The Reserve Bank of India's draft new export and import regulations, which seek to address day-to-day issues faced by exporters in sourcing and shipping goods by giving banks greater flexibility in dealing with payment issues, are “highly positive for exporters”, traders said.
Ajay Sahai, director general and CEO, Federation of Indian Export Organisations (FIEO), said the draft Foreign Exchange Management (Export and Import of Goods and Services) Rules, 2024 and notifications to banks authorised for foreign exchange transactions will also bring about administrative simplification by replacing 61 export-related and 62 import-related notifications.
Sandeep Jhunjhunwala, partner at Nangia Andersen, said the proposed rules will consolidate import and export regulations into a single unified code. Currently, there are separate regulations for exports and imports. “Under the proposed rules, not only software but also other services exports such as 'consultancy' will become part of the import-export regulations,” Jhunjhunwala said.

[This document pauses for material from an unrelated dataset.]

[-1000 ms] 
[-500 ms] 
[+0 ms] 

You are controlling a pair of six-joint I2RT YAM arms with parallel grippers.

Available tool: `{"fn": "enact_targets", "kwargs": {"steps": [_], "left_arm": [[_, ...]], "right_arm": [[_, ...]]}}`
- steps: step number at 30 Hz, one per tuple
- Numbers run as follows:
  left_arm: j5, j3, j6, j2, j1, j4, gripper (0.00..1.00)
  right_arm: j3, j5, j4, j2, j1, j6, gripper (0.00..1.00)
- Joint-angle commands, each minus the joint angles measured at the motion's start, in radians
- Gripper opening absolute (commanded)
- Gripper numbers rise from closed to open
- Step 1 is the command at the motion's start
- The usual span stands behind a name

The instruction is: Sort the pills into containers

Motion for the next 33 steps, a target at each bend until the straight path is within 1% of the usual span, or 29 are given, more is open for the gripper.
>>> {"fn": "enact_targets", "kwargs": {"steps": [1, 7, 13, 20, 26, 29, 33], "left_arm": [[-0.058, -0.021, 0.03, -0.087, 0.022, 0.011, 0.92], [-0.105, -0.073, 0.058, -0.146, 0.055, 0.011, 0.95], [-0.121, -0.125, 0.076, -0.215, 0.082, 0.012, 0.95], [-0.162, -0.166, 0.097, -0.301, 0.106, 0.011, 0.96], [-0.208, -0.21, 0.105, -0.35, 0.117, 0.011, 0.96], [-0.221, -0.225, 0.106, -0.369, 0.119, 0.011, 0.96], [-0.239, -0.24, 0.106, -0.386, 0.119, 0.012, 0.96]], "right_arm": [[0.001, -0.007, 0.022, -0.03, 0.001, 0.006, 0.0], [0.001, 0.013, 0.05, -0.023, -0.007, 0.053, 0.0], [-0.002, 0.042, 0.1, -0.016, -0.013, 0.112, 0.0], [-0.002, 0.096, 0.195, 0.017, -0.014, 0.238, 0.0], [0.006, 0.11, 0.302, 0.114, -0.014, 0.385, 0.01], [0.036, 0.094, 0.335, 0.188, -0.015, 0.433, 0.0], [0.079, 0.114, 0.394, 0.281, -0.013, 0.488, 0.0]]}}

Exporters must declare the value of goods shipped to their Authorized Dealer Bank and ensure that full payment for shipments is received and updated in their records.
Currently, exporters can only reduce their export value by up to 25% through banks, even if their export goods earn less.
Sahai said this will be a great help to merchandise and e-commerce exporters. In e-commerce exports, selling prices fluctuate very fast anyway and the same is true for merchandise. This flexibility will help exporters avoid the 'Caution List'. Exporters can be placed on the 'Caution List' if they do not repatriate the full amount due for shipment within 24 months. After being placed on the 'Caution List', exporters can only sell abroad if they receive full advance payment or an irrevocable letter of credit.
The RBI circular also provides relief to exporters engaged in commercial trade.
Brokerage, also known as intermediary trade, is a trading model whereby Indian companies purchase goods from foreign suppliers and sell them to foreign buyers without the goods travelling in or out of India.
The RBI also directed banks to provide due notice to exporters and provide them an opportunity to express their views before they are placed on the “watch list”.
Prior to 2020, if export payments were delayed for more than 24 months, a caution list was prepared by the RBI and was automatically created by the computer system if the payment was not reflected in the goods shipped.This task was later handed over to authorised dealers as sometimes banks did not update their payment receipts on time and the RBI's system would automatically create 'attention lists'.